Most studies that support the medicating of patients are sponsored by drug companies. It is in their best interest to justify long-term therapies because these regimens offer a constant stream of drug revenue. Doctors tend to take these studies very seriously because they are just about the only source of science available in their field. The consequence is that people are often prescribed ongoing drug regimens that may or may not be in their best interest.

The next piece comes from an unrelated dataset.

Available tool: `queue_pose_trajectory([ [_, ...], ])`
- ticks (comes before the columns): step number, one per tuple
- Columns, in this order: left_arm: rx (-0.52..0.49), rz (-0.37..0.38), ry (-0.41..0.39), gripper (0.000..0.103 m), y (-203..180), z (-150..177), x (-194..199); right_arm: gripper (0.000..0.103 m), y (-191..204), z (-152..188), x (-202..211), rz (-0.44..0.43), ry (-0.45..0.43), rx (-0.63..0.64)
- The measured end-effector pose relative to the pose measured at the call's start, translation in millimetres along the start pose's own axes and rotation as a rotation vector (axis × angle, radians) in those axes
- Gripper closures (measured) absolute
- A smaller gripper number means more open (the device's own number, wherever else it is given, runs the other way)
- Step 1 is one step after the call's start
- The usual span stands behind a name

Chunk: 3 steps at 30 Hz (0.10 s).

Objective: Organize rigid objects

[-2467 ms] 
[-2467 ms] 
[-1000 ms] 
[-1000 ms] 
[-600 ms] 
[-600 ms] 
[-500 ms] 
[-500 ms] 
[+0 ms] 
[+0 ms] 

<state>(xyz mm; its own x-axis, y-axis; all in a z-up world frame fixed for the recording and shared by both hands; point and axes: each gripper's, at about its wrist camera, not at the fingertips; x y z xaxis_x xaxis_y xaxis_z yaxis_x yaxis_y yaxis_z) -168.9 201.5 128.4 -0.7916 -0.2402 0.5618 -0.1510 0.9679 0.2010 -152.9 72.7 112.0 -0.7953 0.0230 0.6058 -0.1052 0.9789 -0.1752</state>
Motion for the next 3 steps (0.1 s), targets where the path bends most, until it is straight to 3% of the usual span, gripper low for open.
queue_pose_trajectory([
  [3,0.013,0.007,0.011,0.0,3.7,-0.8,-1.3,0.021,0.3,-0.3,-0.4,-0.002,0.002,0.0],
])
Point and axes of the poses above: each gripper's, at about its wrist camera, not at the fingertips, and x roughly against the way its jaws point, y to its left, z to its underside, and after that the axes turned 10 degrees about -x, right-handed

“A drug is that substance which, when injected into a rat, will produce a scientific report.”—Author Unknown

Only after many years of study, usually by the manufacturer of a competing medication or due to numerous reports of death or side effects to the FDA—do we find out that, say, certain painkillers cause strokes or certain blood pressure medications don’t really work and can damage the kidneys. Some adjunct drugs for cancer were actually shown to make the cancer worse rather than the other way around. A recent study refuted, once and for all, the theory that gum health is related to heart health. It isn’t. Period. So any doctor who tells you it is, has not read the latest studies showing that the original study was based on flimsy evidence that was essentially invalid. How many years did any of these revelations take? In some cases, up to a decade or longer.

So when my mother’s cardiologist protested that Mom be put back on the aspirin, I understood her very real concern, but told her that I would prefer to err on the side of less medications rather than more. My personal rule at this point is, if the drug causes problems, I don’t care what benefit it offers.

“Never go to a doctor whose office plants have died.”—Erma Bombeck

Perhaps, someday, Western medicine will learn to look at the entire human body rather than pretending that it is divided up into numerous discreet sections. When that enlightened day dawns, I will relent to the advice of a holistic practitioner. Until then, as the official advocate of my family members’ health, I will be operating under a strictly patient-beware policy.